Schlagwort-Archive: Biedermeier

Der Nachsommer

Adalbert Stifters Der Nachsommer aus dem Jahre 1857 zählt zu meinen Lieblingsbüchern. Viele bezeichnen es als eines der langweiligsten und biedersten Werke der Weltliteratur, so zum Beispiel Friedrich Hebbel: „Drei starke Bände! Wir glauben Nichts zu riskieren, wenn wir Demjenigen, der beweisen kann, daß er sie ausgelesen hat, ohne als Kunstrichter dazu verpflichtet zu sein, die Krone von Polen versprechen.“
In der Tat. Es passiert nicht viel. Nach inneren und äußeren Konflikten, unerwarteten Wendungen und Überraschungen jedweder Art sucht man in dem rund 700 Seiten starken Werk vergebens. Selbst ein Spannungsbogen existiert im Grunde nicht. Bereits nach wenigen Seiten kann der Leser den weiteren Handlungsverlauf erahnen – und er wird  nicht enttäuscht.
Nun klingen die bisherigen Anmerkungen vielmehr wie eine Empfehlung, um den Nachsommer einen großen Bogen zu machen. Was also spricht fuer eine Lektüre?

In meinen Augen liegt gerade in dieser Ereignislosigkeit eine ungewöhnliche Radikalität, die auf der eigentlichen Handlungsebene jedoch nur sehr indirekt erkennbar ist. Mir gefällt darüber hinaus die von Stifter erzeugte Doppelbödigkeit. Unter aller Ordnung und Harmonie scheint immer wieder das Chaos hindurch und nur mit größtem, mitunter an Lächerlichkeit grenzenden Aufwand gelingt es den Figuren, dieses höchst artifizielle Glück zu konservieren. Die Natur wird kategorisiert und katalogisiert. Keine Pflanze kommt ohne Namensschild aus (das Unbenannte ist das Unbekannte!) und im Inneren des Hauses befinden sich gewaltige Sammlungen von Gesteinen und Hölzern, in denen die natuerlichen Artefakte isoliert warden. Dies sind nur einige wenige Beispiele fuer den zwanghaften Versuch, Kontrolle über das Unkontrollierbare zu erlangen. Die Handlung selbst ist ein Symptom dieses Versuches.

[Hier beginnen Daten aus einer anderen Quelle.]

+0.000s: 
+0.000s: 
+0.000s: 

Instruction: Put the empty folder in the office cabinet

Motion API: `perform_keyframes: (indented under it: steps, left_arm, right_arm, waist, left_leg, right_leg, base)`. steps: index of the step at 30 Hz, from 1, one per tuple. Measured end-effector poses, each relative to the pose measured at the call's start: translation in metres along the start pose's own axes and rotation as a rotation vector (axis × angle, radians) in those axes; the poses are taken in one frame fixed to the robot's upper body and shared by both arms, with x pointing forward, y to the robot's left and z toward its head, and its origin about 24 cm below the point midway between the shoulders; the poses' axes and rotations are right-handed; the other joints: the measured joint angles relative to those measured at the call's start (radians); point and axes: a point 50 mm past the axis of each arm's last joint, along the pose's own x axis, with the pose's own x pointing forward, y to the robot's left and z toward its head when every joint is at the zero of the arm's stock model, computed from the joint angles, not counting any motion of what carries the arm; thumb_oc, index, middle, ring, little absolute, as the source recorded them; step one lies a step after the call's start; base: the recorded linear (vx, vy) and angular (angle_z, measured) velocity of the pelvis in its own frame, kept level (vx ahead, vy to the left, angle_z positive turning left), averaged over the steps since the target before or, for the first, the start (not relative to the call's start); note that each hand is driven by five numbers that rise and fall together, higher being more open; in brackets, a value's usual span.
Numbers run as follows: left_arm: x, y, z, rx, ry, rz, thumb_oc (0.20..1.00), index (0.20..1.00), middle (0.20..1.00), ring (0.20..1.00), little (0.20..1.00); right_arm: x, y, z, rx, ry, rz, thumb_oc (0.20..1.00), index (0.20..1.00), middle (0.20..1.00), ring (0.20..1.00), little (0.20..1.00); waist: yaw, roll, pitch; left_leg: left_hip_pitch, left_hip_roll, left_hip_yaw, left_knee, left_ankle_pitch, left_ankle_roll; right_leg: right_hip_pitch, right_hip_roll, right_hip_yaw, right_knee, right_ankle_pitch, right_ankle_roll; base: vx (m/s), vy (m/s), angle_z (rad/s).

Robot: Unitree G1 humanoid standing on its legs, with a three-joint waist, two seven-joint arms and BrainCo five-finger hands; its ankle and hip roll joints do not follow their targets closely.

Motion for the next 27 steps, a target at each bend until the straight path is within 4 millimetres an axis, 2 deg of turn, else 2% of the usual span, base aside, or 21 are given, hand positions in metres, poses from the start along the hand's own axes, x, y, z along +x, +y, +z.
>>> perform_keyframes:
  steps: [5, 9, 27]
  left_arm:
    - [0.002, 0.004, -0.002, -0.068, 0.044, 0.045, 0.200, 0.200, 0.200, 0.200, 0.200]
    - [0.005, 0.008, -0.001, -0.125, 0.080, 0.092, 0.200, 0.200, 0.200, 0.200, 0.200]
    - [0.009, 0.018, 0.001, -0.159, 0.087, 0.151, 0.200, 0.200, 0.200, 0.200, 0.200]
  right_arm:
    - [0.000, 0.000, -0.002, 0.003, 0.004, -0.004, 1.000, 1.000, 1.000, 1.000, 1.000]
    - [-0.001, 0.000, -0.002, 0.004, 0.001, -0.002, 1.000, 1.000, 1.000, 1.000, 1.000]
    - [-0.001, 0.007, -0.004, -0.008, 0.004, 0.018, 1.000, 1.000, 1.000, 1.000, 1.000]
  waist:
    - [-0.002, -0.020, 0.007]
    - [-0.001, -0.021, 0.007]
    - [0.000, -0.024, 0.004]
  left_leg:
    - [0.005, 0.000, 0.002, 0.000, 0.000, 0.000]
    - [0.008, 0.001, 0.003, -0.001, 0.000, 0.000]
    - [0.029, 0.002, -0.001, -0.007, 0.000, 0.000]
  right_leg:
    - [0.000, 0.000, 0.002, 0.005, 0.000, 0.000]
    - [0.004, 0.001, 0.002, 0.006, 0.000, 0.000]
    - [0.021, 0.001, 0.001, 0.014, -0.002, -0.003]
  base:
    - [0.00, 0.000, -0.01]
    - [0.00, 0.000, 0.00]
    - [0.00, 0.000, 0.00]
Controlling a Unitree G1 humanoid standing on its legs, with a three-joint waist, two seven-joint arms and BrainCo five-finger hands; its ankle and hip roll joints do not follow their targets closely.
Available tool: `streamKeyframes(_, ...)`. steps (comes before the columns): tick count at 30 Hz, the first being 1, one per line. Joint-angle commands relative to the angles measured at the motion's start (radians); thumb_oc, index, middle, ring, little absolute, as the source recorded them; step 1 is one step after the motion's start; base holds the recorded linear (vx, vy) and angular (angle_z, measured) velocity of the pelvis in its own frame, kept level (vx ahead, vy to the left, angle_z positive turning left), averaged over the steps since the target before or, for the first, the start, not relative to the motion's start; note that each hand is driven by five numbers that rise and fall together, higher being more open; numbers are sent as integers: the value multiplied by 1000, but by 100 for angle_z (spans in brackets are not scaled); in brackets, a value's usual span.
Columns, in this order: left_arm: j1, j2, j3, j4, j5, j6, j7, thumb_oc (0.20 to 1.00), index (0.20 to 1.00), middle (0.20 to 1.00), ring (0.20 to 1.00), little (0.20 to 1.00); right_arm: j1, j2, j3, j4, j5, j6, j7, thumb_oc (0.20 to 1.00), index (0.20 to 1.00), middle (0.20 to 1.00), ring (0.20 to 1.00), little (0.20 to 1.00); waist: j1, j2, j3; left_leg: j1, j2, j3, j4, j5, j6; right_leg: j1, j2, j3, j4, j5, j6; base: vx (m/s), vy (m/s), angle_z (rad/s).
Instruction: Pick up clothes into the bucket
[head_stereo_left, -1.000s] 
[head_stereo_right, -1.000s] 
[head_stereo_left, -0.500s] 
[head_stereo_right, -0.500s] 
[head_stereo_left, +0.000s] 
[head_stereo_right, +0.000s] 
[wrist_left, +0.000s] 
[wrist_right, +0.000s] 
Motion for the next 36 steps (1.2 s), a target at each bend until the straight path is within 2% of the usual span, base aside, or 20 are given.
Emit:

„Endlich trifft ja die Gewächse wie alles Lebende der natürliche Tod. Kranke Pflanzen werden nun bei uns sogleich ausgehoben, in den Garten, gleichsam in das Rosenhospital gethan, und durch andere aus der Schule ersezt. Abgestorbene Bäumchen kommen hier nicht leicht vor, weil sie schon in der Zeit des Absterbens weggetan werden. Tödtet aber eine Ursache eines schnell, so wird es ohne Verzug entfernt. Eben so werden Theile, die erkranken oder zu Grunde gehen, von dem Gitter getrennt. Die beste Zeit ist der Frühling, wo die Zweige blos liegen. Da werden Winkelleitern, die uns den Zugang zu allen Theilen gestatten, angelegt, und es wird das ganze Gitter untersucht. Man reinigt die Rinde,
pflegt sie, verbindet ihre Wunden, knüpft die Zweige an, und schneidet das Untaugliche weg. Aber auch im Sommer entfernen wir gleich jedes fehlerhafte Blatt und jede unvollständige Blume.“

Habt ihr den Nachsommer gelesen? Ich bin auf euer Urteil gespannt.